/---

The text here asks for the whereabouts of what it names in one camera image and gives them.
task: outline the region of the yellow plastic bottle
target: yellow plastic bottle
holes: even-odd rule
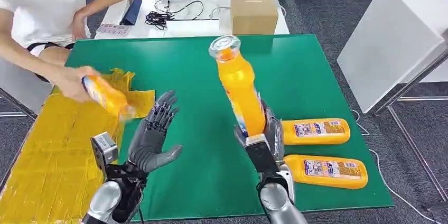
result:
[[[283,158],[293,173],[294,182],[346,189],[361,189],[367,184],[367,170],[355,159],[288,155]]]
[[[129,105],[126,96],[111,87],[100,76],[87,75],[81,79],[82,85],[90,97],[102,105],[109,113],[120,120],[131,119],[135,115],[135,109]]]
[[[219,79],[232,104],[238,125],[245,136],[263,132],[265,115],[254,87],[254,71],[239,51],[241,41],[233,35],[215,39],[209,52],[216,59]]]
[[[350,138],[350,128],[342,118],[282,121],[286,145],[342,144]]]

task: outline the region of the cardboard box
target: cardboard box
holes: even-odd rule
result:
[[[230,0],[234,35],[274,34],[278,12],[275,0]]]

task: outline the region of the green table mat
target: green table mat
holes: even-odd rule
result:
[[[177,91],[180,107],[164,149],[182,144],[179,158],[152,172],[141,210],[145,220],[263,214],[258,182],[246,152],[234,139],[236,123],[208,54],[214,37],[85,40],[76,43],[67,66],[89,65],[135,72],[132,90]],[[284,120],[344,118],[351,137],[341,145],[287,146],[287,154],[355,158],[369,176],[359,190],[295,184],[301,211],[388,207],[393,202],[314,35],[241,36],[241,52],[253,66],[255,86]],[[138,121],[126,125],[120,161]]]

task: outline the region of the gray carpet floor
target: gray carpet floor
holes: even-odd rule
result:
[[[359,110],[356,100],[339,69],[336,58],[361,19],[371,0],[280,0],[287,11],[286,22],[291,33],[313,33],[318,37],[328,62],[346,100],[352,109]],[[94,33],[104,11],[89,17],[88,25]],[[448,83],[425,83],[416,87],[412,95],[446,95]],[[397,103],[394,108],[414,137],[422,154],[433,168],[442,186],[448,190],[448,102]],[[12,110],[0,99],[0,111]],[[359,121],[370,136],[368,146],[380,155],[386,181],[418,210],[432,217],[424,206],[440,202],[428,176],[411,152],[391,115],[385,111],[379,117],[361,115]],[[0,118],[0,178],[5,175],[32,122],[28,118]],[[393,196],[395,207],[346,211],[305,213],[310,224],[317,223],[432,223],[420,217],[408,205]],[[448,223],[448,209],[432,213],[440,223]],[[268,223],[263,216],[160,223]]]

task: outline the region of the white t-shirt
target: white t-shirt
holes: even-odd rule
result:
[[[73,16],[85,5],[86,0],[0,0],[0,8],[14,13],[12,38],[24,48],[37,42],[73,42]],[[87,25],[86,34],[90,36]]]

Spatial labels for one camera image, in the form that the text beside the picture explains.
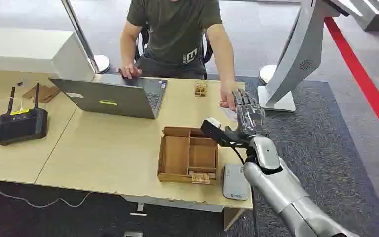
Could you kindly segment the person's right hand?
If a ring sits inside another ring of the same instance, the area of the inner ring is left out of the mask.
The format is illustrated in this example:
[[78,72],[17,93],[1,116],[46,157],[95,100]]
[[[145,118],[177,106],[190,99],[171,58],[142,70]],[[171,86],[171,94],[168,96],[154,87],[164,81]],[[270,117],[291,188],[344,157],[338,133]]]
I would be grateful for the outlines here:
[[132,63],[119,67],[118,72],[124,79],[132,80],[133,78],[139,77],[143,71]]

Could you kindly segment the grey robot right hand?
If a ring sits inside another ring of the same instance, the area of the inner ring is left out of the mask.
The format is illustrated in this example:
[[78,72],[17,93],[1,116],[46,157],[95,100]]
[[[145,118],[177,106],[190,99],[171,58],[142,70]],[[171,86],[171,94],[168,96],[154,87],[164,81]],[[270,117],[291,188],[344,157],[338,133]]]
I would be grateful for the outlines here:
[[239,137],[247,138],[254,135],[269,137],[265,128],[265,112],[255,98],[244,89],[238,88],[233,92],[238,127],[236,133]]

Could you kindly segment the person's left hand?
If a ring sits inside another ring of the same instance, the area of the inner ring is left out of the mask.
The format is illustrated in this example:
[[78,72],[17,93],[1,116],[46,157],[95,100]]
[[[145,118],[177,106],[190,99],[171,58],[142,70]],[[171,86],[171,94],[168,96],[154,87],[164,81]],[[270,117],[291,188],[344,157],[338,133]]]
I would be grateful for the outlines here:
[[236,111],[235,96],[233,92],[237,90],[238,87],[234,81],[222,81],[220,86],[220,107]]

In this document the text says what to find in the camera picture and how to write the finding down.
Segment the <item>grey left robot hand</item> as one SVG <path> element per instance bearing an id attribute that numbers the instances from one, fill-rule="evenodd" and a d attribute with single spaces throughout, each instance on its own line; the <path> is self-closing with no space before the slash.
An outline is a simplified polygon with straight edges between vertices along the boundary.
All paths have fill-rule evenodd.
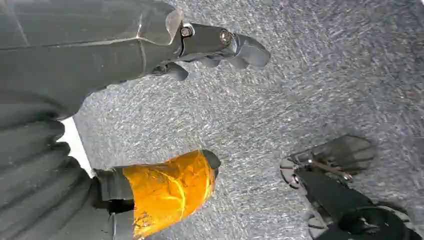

\---

**Requirement**.
Reading down the material above, count how many lines contain the word "robot". Respond with the number by itself.

**Result for this task**.
2